Measuring logic complexity can guide pattern discovery in empirical systems

TL;DR

This paper introduces a logic-based complexity measure that effectively distinguishes function classes, extends canalisation concepts, and correlates with noise resilience, demonstrated across gene regulation, digital circuits, and propositional calculus.

Contribution

It proposes a new logic complexity measure that generalizes canalisation and links to noise resilience, validated on empirical data from multiple systems.

Findings

Logic complexity discriminates function classes effectively

It extends the concept of canalisation to a broader measure

It correlates with the resilience of functions to input noise

Abstract

We explore a definition of complexity based on logic functions, which are widely used as compact descriptions of rules in diverse fields of contemporary science.

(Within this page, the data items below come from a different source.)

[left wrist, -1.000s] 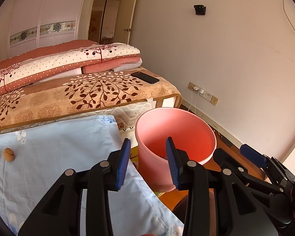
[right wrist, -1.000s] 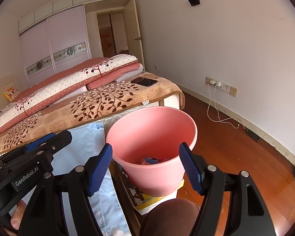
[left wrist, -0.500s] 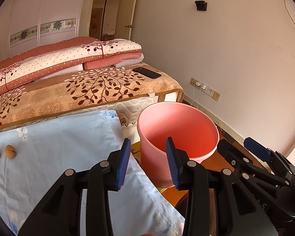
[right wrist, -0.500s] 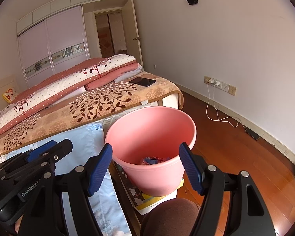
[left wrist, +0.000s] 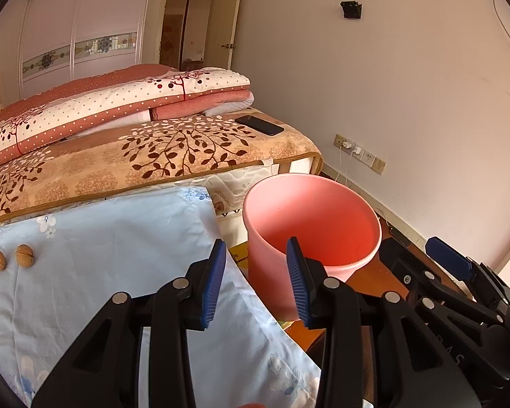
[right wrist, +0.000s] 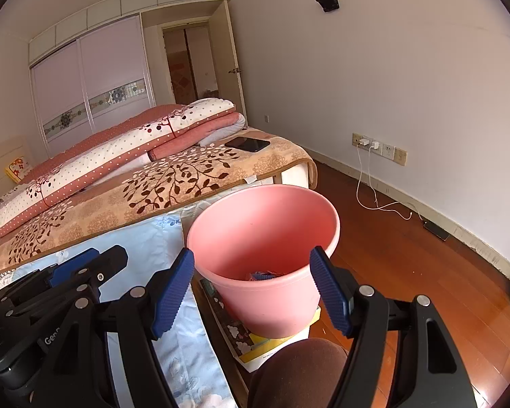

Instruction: Collect trash

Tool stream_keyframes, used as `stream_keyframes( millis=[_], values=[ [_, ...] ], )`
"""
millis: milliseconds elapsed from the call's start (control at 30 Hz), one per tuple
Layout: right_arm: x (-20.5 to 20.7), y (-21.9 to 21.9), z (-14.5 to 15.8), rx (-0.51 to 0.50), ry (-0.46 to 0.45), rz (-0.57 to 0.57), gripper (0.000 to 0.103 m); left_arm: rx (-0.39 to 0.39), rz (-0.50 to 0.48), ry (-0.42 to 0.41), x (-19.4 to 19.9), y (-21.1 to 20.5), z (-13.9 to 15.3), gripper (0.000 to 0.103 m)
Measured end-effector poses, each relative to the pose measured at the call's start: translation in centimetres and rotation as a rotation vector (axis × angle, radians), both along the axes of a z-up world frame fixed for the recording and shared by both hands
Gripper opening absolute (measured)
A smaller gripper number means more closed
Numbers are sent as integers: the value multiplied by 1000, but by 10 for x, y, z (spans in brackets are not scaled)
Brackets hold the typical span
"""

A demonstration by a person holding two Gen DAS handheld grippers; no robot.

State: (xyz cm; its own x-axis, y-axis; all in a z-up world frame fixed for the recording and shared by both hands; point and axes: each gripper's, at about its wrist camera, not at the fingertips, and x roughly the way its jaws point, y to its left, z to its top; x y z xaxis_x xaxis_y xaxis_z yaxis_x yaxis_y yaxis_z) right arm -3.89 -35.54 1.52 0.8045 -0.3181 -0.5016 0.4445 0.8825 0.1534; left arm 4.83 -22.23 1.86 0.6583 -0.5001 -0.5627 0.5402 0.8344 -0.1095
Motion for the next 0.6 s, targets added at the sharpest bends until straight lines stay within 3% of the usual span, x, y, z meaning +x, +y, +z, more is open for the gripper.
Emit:
stream_keyframes(
  millis=[600],
  values=[
    [-31,10,2,-16,-24,7,69,-16,26,-28,-30,15,7,37]
  ],
)
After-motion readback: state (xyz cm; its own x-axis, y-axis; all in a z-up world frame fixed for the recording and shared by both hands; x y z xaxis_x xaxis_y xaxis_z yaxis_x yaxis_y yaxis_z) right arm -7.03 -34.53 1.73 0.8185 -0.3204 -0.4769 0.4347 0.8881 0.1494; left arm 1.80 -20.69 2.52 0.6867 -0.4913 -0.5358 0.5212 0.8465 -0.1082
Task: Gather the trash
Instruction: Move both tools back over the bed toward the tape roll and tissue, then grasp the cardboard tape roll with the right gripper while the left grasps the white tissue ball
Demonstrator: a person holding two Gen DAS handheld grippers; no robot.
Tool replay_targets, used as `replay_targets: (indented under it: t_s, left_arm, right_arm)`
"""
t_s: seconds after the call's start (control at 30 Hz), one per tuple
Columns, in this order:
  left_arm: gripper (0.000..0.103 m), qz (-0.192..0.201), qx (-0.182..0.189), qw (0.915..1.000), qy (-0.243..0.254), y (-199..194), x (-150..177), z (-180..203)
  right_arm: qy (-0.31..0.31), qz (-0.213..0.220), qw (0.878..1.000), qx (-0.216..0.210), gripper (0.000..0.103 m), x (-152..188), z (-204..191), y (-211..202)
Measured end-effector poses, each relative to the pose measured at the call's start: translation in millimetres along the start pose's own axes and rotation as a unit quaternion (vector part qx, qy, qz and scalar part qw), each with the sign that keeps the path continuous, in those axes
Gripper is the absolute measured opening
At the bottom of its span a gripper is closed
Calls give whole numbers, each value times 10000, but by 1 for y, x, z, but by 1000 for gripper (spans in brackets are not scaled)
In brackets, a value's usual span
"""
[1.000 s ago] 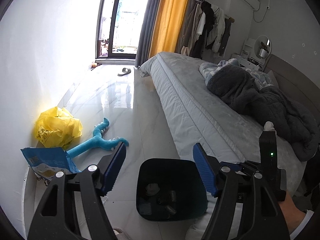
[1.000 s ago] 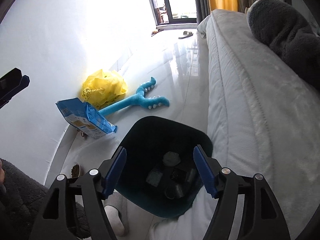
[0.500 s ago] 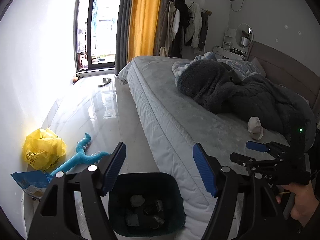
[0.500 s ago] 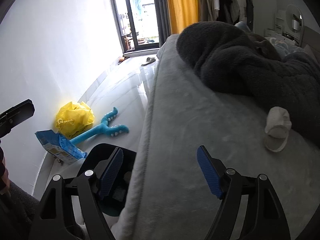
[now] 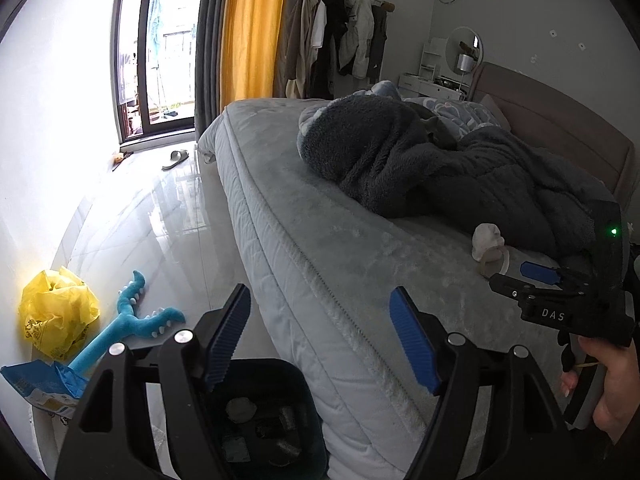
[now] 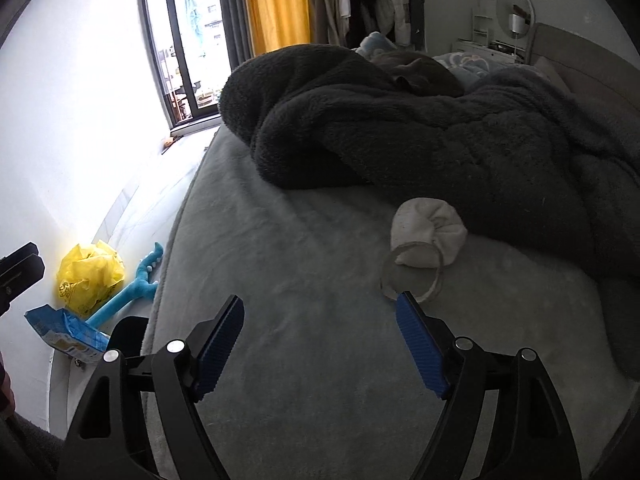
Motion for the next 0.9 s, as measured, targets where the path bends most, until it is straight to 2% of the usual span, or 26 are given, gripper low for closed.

Detailed numerical analysis shows that (i) logic complexity is effective in discriminating between classes of functions commonly employed in modelling contexts; (ii) it extends the notion of canalisation, used in the study of genetic regulation, to a more general and detailed measure; (iii) it is tightly linked to the resilience of a function's output to noise affecting its inputs. We demonstrate its utility by measuring it in empirical data on gene regulation, digital circuitry, and propositional calculus. Logic complexity is exceptionally low in these systems. The asymmetry between "on" and "off" states in the data correlates with the complexity in a non-null way; a model of random Boolean networks clarifies this trend and indicates a common hierarchical architecture in the three systems.